What is being asked
Print the data below exactly as it appears.

=== Material for the task ===

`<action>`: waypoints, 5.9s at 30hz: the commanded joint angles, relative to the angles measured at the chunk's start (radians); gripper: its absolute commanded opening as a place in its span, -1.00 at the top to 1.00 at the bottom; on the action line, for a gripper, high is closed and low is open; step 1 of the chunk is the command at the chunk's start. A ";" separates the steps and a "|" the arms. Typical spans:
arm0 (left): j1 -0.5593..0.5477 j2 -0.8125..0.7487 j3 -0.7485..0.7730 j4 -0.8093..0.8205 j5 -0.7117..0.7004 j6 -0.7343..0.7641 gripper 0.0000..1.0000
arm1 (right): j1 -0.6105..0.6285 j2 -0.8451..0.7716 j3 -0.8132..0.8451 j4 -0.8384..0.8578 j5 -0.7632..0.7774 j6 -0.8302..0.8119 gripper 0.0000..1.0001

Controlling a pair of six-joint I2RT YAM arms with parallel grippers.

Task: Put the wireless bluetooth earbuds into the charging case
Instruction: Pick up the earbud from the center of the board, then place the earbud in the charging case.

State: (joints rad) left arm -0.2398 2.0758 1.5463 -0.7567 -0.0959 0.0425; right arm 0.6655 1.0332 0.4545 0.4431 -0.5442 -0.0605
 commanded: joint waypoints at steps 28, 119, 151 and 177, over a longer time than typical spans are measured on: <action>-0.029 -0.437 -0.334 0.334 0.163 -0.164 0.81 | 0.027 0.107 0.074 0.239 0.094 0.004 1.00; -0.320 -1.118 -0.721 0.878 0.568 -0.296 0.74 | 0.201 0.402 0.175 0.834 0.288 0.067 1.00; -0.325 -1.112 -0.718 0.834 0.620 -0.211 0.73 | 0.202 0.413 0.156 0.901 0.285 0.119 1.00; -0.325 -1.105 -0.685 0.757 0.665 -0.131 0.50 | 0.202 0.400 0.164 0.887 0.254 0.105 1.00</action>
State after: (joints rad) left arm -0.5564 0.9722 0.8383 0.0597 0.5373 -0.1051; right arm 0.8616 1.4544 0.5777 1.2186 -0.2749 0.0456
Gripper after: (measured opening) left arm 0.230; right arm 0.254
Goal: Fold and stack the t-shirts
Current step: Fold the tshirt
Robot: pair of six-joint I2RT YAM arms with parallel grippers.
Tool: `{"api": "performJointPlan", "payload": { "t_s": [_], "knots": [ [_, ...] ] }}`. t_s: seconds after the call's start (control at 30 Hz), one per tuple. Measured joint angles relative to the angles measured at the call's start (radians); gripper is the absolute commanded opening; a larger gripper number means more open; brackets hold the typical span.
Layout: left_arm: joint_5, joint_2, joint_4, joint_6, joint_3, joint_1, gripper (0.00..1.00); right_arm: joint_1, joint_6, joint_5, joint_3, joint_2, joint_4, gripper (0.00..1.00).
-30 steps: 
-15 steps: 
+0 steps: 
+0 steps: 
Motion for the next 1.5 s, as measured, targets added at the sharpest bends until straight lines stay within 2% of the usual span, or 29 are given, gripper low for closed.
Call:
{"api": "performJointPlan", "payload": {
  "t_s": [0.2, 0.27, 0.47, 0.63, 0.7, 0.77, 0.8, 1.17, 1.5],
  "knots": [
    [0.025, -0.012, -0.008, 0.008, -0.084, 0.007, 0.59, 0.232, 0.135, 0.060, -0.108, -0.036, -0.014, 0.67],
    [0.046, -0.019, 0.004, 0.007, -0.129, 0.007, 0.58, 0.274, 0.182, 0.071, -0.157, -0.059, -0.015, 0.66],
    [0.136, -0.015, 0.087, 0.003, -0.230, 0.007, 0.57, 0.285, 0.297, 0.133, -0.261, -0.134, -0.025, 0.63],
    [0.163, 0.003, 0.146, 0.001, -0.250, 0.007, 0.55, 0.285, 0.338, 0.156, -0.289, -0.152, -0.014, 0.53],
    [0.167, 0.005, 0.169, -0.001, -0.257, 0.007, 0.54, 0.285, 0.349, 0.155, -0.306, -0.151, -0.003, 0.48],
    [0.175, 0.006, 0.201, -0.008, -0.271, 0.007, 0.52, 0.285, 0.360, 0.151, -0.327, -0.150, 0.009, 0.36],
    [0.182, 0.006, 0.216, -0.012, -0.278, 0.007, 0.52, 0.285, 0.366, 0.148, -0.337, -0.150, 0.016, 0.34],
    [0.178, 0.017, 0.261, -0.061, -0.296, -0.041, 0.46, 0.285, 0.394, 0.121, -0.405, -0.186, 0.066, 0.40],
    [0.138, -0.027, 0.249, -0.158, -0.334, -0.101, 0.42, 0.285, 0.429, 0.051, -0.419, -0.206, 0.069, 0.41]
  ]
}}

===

Exercise response
`<action>`: waypoints, 5.9s at 30hz: the commanded joint angles, relative to the angles measured at the chunk's start (radians); gripper: its absolute commanded opening as a place in its span, -1.00 at the top to 1.00 at the bottom; on the action line, for a gripper, high is closed and low is open; step 1 of the chunk is the command at the chunk's start. A ";" separates the steps and a "|" the arms. Typical spans:
arm0 (left): j1 -0.5593..0.5477 j2 -0.8125..0.7487 j3 -0.7485..0.7730 j4 -0.8093..0.8205 j5 -0.7117..0.7004 j6 -0.7343..0.7641 gripper 0.0000..1.0000
arm1 (right): j1 -0.6105..0.6285 j2 -0.8451..0.7716 j3 -0.8132..0.8451 j4 -0.8384..0.8578 j5 -0.7632..0.7774 j6 -0.8302..0.8119 gripper 0.0000..1.0001

Controlling a pair of six-joint I2RT YAM arms with parallel grippers.

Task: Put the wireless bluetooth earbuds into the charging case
Instruction: Pick up the earbud from the center of the board, then place the earbud in the charging case.

State: (joints rad) left arm -0.2398 2.0758 1.5463 -0.7567 -0.0959 0.0425; right arm 0.6655 1.0332 0.4545 0.4431 -0.5442 -0.0605
 commanded: joint waypoints at steps 28, 119, 151 and 177, over a longer time than typical spans are measured on: <action>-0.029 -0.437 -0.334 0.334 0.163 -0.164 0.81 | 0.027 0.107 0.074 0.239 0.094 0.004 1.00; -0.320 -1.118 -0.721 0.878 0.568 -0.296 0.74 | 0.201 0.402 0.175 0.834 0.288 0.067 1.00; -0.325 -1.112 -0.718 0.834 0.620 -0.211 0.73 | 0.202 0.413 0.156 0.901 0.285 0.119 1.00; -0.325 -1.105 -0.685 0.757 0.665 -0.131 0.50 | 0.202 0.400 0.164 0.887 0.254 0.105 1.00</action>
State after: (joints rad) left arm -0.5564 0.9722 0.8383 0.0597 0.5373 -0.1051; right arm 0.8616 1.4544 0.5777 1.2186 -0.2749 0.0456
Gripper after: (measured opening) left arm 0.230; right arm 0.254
Goal: Fold and stack the t-shirts
Current step: Fold the tshirt
Robot: pair of six-joint I2RT YAM arms with parallel grippers.
Tool: `{"api": "performJointPlan", "payload": { "t_s": [_], "knots": [ [_, ...] ] }}`. t_s: seconds after the call's start (control at 30 Hz), one per tuple. Measured joint angles relative to the angles measured at the call's start (radians); gripper is the absolute commanded opening; a larger gripper number means more open; brackets hold the typical span.
Layout: left_arm: joint_5, joint_2, joint_4, joint_6, joint_3, joint_1, gripper (0.00..1.00); right_arm: joint_1, joint_6, joint_5, joint_3, joint_2, joint_4, gripper (0.00..1.00).
-30 steps: 
-15 steps: 
+0 steps: 
+0 steps: 
Motion for the next 1.5 s, as measured, targets added at the sharpest bends until straight lines stay within 2% of the usual span, or 29 are given, gripper low for closed.
Call:
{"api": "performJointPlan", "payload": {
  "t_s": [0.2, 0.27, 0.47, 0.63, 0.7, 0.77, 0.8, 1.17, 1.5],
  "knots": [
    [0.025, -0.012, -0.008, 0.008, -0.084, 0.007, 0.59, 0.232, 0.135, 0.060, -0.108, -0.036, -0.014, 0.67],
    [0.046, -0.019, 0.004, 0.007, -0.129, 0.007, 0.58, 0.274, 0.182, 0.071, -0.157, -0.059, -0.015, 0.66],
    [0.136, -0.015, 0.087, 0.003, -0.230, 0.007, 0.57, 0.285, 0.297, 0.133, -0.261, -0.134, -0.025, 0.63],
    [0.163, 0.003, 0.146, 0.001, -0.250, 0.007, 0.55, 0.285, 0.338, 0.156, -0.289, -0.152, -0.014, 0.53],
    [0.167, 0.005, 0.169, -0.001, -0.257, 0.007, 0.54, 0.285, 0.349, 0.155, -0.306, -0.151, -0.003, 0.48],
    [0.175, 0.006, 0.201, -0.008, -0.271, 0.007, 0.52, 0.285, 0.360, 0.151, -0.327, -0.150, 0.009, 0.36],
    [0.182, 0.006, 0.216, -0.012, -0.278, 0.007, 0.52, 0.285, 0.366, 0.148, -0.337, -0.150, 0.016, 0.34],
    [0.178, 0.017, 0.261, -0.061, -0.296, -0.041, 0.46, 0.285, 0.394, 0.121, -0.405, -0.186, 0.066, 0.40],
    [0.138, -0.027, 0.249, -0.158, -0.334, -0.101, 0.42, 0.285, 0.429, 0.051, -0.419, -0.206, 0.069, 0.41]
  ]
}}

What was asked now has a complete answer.